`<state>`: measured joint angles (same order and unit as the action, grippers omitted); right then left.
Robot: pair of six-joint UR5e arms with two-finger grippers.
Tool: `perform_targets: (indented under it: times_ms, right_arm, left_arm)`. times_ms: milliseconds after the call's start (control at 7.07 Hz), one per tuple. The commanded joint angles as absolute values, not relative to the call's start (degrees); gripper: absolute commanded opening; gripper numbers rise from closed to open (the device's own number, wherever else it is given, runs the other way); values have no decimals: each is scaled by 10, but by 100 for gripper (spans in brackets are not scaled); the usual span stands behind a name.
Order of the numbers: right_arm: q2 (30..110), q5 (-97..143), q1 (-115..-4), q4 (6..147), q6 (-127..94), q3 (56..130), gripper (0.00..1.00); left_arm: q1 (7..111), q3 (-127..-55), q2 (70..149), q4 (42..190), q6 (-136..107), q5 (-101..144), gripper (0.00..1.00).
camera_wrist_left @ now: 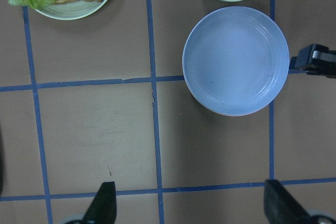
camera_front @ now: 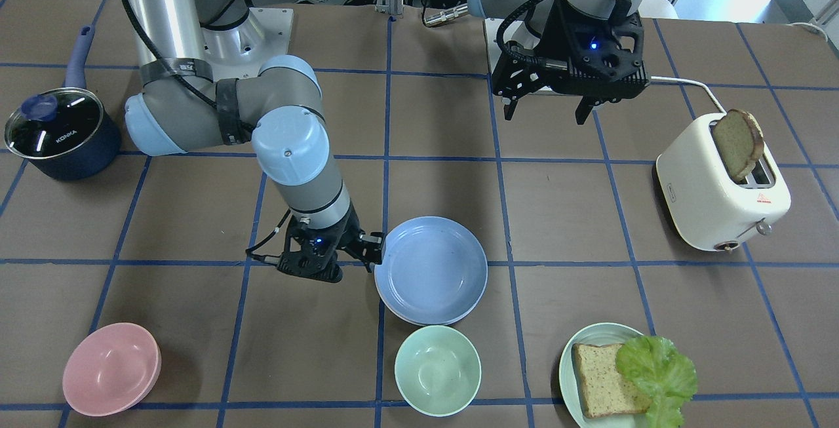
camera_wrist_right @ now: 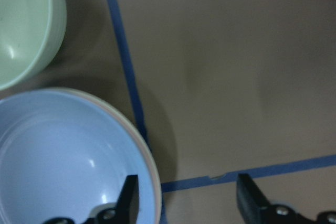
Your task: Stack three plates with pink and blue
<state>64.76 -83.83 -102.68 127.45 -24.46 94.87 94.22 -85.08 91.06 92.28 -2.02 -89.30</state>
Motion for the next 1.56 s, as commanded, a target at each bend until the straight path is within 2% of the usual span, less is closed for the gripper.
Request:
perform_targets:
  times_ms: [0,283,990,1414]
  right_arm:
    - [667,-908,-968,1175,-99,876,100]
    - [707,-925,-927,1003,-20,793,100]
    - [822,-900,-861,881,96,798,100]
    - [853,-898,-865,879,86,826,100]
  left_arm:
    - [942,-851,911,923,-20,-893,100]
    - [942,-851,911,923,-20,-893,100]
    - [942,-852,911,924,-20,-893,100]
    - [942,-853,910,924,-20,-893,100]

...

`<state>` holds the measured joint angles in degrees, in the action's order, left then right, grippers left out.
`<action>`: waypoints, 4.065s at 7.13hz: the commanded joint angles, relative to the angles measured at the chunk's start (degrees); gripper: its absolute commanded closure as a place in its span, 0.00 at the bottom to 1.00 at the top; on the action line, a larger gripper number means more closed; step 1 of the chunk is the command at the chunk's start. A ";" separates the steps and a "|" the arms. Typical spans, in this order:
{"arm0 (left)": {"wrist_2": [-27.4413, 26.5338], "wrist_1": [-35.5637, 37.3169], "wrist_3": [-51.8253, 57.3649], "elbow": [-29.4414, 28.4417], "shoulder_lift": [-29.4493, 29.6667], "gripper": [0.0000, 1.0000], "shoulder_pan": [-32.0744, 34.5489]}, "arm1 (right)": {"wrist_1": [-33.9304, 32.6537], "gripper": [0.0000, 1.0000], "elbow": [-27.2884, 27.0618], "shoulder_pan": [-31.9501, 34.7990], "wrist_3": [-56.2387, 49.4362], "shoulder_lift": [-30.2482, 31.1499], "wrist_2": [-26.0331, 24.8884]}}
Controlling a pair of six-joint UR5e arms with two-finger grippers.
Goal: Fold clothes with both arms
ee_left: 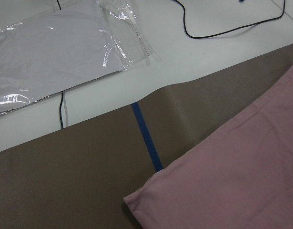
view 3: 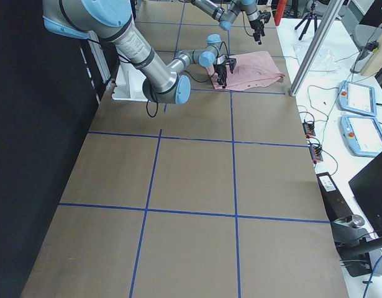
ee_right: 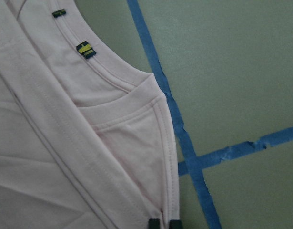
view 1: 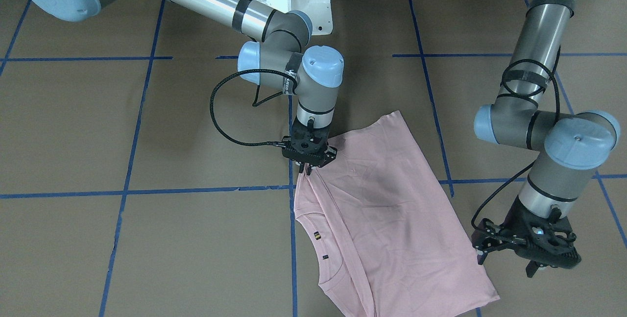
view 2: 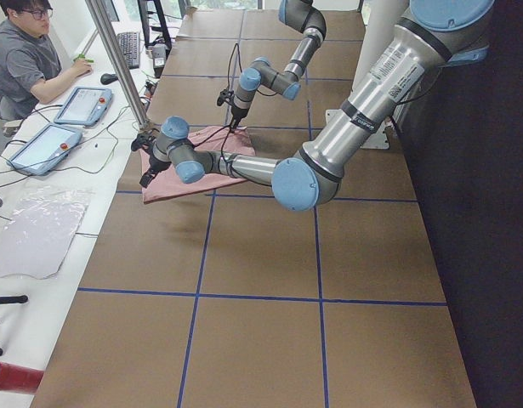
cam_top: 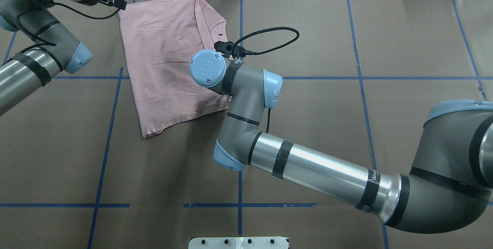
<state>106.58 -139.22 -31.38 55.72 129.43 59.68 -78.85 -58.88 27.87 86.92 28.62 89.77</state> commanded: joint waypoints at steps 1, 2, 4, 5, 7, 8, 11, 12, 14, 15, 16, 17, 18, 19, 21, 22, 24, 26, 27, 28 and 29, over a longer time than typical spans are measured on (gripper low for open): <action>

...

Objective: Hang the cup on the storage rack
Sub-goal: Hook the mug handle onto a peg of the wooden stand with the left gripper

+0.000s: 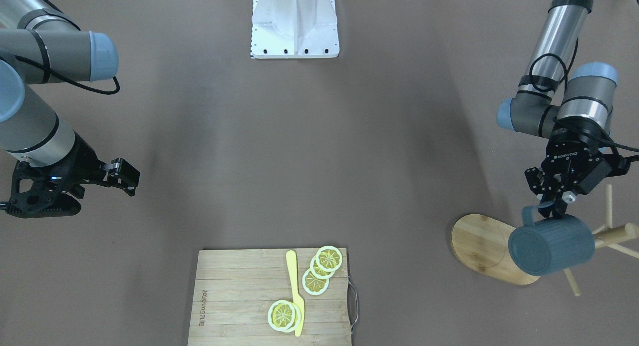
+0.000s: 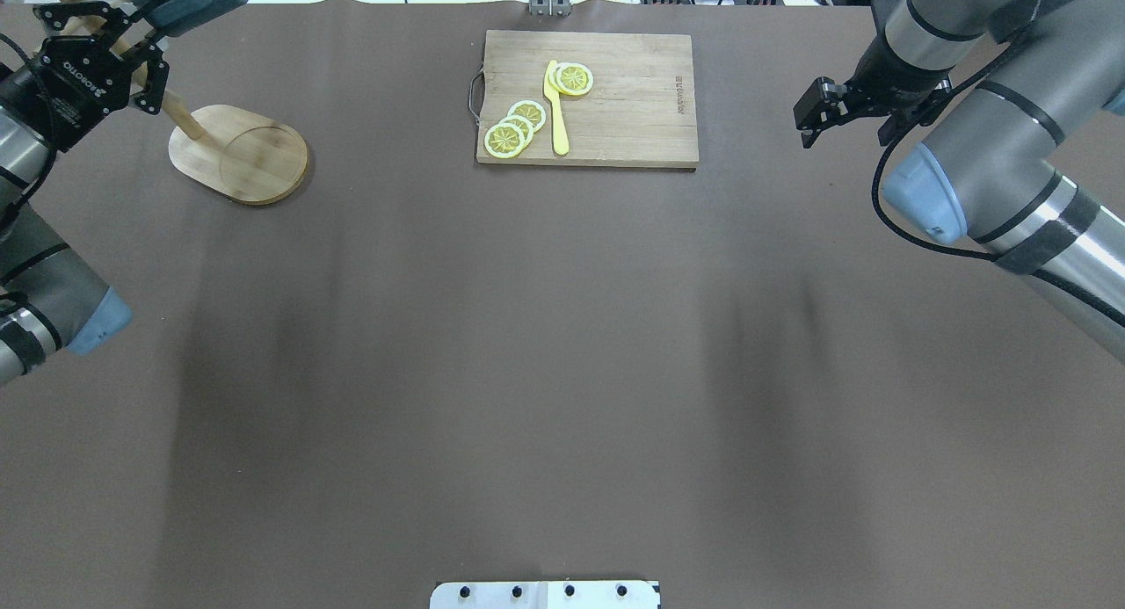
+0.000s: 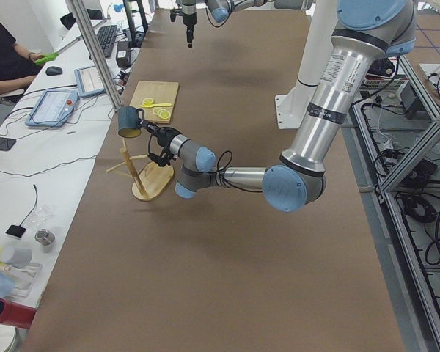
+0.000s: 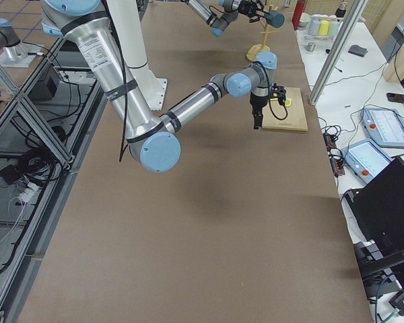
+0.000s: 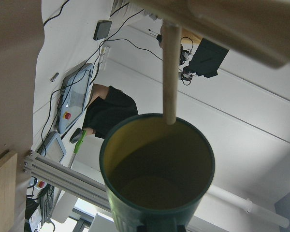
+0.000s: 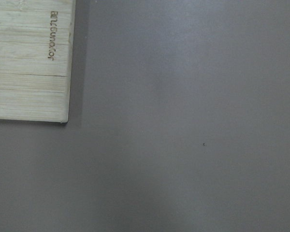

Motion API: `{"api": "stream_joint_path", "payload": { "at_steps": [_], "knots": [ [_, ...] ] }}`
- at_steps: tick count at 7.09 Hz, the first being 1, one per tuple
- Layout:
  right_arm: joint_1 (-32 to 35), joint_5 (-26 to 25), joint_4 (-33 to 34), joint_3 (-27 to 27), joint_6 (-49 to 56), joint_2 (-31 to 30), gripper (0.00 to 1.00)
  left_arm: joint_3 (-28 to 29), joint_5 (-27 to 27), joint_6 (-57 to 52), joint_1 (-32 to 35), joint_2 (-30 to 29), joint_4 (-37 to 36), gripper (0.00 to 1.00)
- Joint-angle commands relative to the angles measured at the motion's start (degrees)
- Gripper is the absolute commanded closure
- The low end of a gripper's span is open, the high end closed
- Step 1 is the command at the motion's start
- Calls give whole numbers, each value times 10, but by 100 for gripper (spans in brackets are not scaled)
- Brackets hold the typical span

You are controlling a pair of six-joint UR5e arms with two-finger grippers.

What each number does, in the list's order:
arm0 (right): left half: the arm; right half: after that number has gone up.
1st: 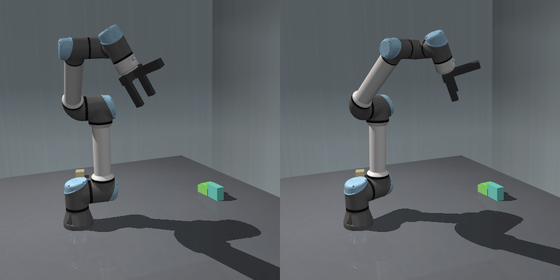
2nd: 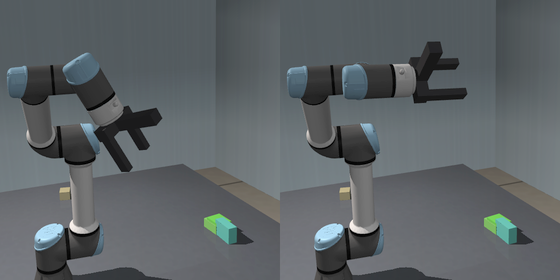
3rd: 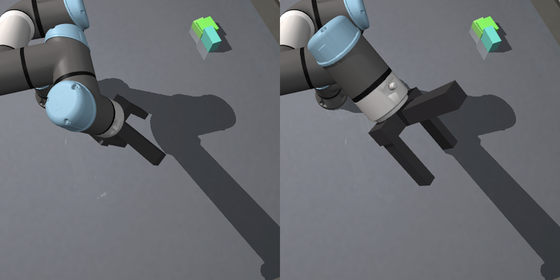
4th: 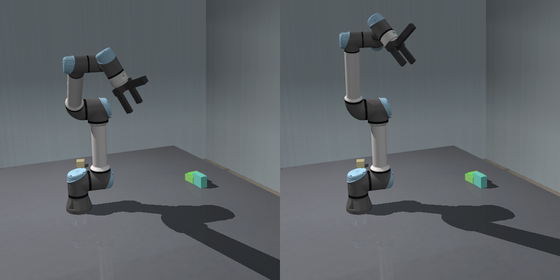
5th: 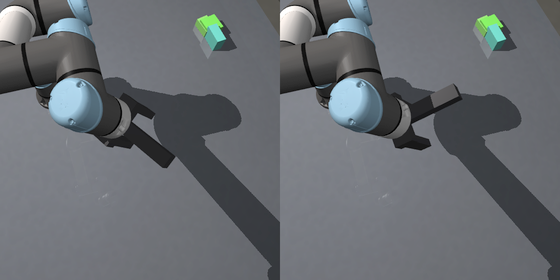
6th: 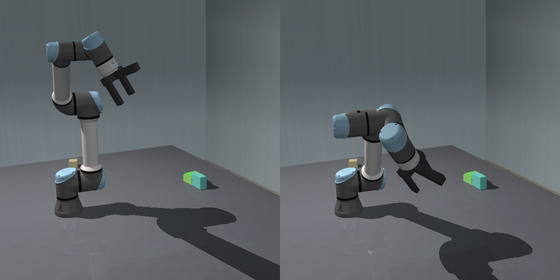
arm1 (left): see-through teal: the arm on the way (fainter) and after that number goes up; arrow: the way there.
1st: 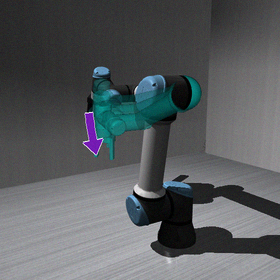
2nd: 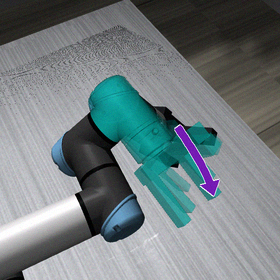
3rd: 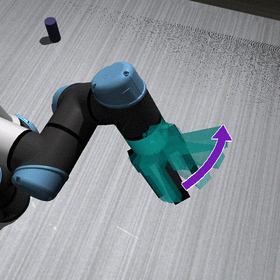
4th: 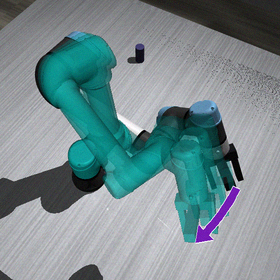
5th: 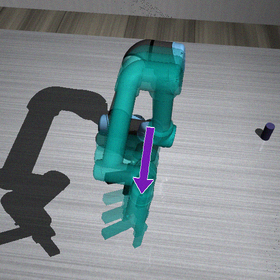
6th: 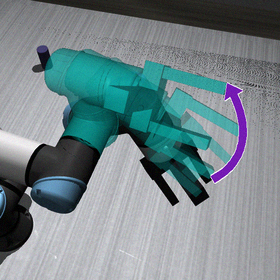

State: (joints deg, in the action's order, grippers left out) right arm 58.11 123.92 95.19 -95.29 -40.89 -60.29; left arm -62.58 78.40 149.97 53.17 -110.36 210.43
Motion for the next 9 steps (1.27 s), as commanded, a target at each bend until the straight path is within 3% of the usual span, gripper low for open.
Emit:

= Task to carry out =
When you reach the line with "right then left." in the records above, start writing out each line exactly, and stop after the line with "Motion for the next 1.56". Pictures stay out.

= Task output =
`<state>`: measured joint angles (same order and unit as the action, grippers omitted); right then left.
Robot: pair of six-joint UR5e arms with two-finger grippers.
Tool: `perform_targets: (indented under it: times_ms, right_arm, left_arm)`. times_ms: milliseconds after the call's start (control at 7.07 Hz), one per tuple. The commanded joint angles as absolute values, not relative to the call's start (degrees); gripper: absolute commanded opening; gripper numbers rise from closed to open (the device's own number, wherever else it is given, runs the other way); values have no decimals: each is scaled by 10, but by 100 for gripper (spans in brackets are not scaled); the usual span stands behind a name.
Order of the numbers: right_arm: q2 (30..110), q5 (-97..143), q1 (-115..-4), q4 (6..147), q6 (-127..94), q3 (56..130), gripper (0.00..1.00); left_arm: q1 (7..111), q3 (-127..-55), q2 (70..149), q4 (42..190), q6 (-136..107), q5 (-101..144), gripper (0.00..1.00).
camera_wrist_left @ now: 
camera_front @ now: 
camera_wrist_right @ now: 
Your task: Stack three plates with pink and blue
<state>64.76 -83.83 -102.68 127.45 -24.46 94.87 94.22 -85.08 91.06 92.28 -2.02 -89.30</state>
Motion for the next 1.56 s, as commanded, a target at each bend until the straight path is within 2% of the usual span, less is closed for the gripper.

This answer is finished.